EC adopts new Directive on temporary agency work

The Official Journal of the European Union, OJEO, published on December, 5th, 2008, the Directive 2008/104/EC of the European Parliament and of the Council of November, 19th, on temporary agency work, which ensures the protection of temporary agency workers and recognises temporarywork agencies as employers.

Temporary agency work meets not only undertakings' needs for flexibility but also the need of employees to reconcile their working and private lives. It thus contributes to job creation and to participation and integration in the labour market.

Early June this year, Member States reached a political agreement on the Working Time Directive and the Temporary Agency Work Directive within the Employment and Social Affairs Council held in Luxembourg.

This Directive respects the fundamental rights and complies with the principles recognised by the Charter of Fundamental Rights of the European Union, and establishes a protective framework for temporary agency workers which is non-discriminatory, transparent and proportionate, while respecting the diversity of labour markets and industrial relations.

The purpose of this Directive is to ensure the protection of temporary agency workers and to improve the quality of temporary agency work by ensuring that the principle of equal treatment is applied to temporary agency workers, and by recognising temporarywork agencies as employers, while taking into account the need to establish a suitable framework for the use of temporary agency work with a view to contributing effectively to the creation of jobs and to the development of flexible forms of working.
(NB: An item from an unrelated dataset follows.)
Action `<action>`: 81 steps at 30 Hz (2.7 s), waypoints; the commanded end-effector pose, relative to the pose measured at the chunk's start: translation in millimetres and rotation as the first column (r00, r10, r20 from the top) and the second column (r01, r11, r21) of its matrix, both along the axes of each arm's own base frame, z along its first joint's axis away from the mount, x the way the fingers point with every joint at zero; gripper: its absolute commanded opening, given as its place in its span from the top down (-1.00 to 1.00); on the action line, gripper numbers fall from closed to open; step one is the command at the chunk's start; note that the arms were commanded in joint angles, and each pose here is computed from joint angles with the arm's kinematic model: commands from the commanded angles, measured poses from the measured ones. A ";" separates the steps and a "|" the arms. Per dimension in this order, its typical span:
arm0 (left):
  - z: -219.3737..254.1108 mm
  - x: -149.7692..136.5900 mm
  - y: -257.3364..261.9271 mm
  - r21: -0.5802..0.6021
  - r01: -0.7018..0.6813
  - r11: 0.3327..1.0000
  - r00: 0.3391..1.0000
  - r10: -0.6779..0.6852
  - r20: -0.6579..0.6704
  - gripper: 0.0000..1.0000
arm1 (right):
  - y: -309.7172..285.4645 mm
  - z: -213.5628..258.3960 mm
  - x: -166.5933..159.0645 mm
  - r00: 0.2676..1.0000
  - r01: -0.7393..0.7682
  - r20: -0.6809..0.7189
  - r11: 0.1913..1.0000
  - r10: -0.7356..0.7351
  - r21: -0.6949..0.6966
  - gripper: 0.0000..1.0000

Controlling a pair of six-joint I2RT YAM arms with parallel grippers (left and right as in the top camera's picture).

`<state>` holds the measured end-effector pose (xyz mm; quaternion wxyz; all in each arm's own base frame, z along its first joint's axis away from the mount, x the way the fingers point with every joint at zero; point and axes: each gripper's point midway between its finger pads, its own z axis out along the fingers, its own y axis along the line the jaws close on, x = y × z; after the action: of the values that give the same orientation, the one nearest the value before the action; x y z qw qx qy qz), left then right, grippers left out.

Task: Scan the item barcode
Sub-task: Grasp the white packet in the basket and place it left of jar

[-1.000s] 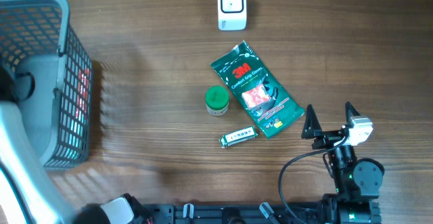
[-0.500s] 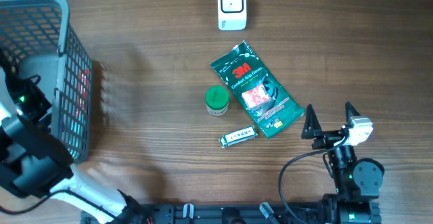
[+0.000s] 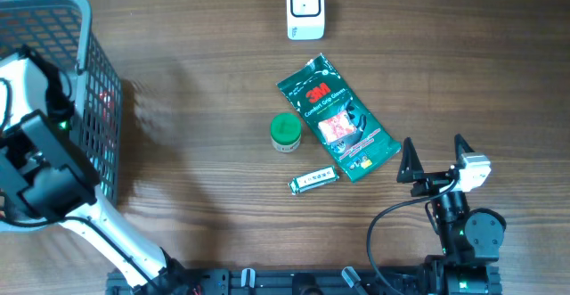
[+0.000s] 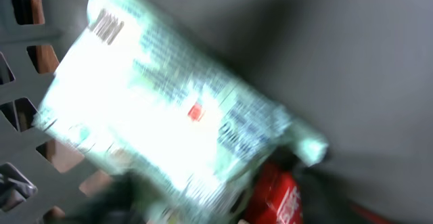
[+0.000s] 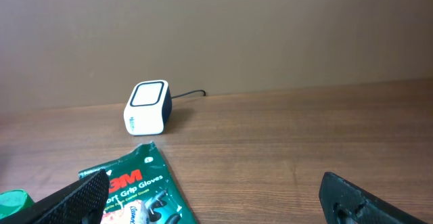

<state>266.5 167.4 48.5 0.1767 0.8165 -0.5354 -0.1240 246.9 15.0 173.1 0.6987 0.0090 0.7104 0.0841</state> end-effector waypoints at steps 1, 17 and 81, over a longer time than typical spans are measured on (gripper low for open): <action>-9.2 -4.0 -19.6 -0.029 0.099 0.995 0.993 -0.100 -0.057 0.92 | -0.8 0.7 0.0 1.000 0.005 0.003 1.000 -0.005 0.006 -1.00; 168.3 -15.1 69.3 0.344 -0.037 0.938 0.953 -0.070 0.294 0.92 | -0.8 0.7 0.0 1.000 0.005 0.003 1.000 -0.005 0.006 -1.00; 287.9 72.3 28.1 0.762 0.418 0.494 0.328 -0.865 0.381 -1.00 | -0.8 0.7 0.0 1.000 0.005 0.003 1.000 -0.005 0.007 -1.00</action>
<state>313.5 211.8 357.0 -0.3918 0.6154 -0.6821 -0.0496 246.9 15.0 173.0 0.6985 0.0090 0.7106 0.0841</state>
Scope of the temporary agency work Directive

The Directive applies to:

  1. Workers with a contract of employment or employment relationship with a temporarywork agency who are assigned to user undertakings to work temporarily under their supervision and direction.
  2. Public and private undertakings which are temporary-work agencies or user undertakings engaged in economic activities whether or not they are operating for gain.

Member States will not exclude from the scope of this Directive workers, contracts of employment or employment relationships solely because they relate to part-time workers, fixed-term contract workers or persons with a contract of employment or employment relationship with a temporarywork agency.

However, Member States may, after consulting the social partners, provide that this Directive does not apply to employment contracts or relationships concluded under a specific public or publicly supported vocational training, integration or retraining programme.

Employment and Working Conditions for temporaryworkers

Directive 2008/104/CE, establishes that the basic working and employment conditions of temporary agency workers will be, for the duration of their assignment at a user undertaking, at least those that would apply if they had been recruited directly by that undertaking to occupy the same job.

Temporary agency workers will also be informed of any vacant posts in the user undertaking to give them the same opportunity as other workers in that undertaking to find permanent employment.

Temporary-work agencies will not charge workers any fees in exchange for arranging for them to be recruited by a user undertaking, or for concluding a contract of employment or an employment relationship with a user undertaking after carrying out an assignment in that undertaking.

Member States will lay down rules on penalties applicable in the event of infringements of national provisions implementing this Directive and will take all necessary measures to ensure that they are applied. The penalties provided for must be effective, proportionate and dissuasive. Member States shall notify these provisions to the Commission by December, 5th, 2011.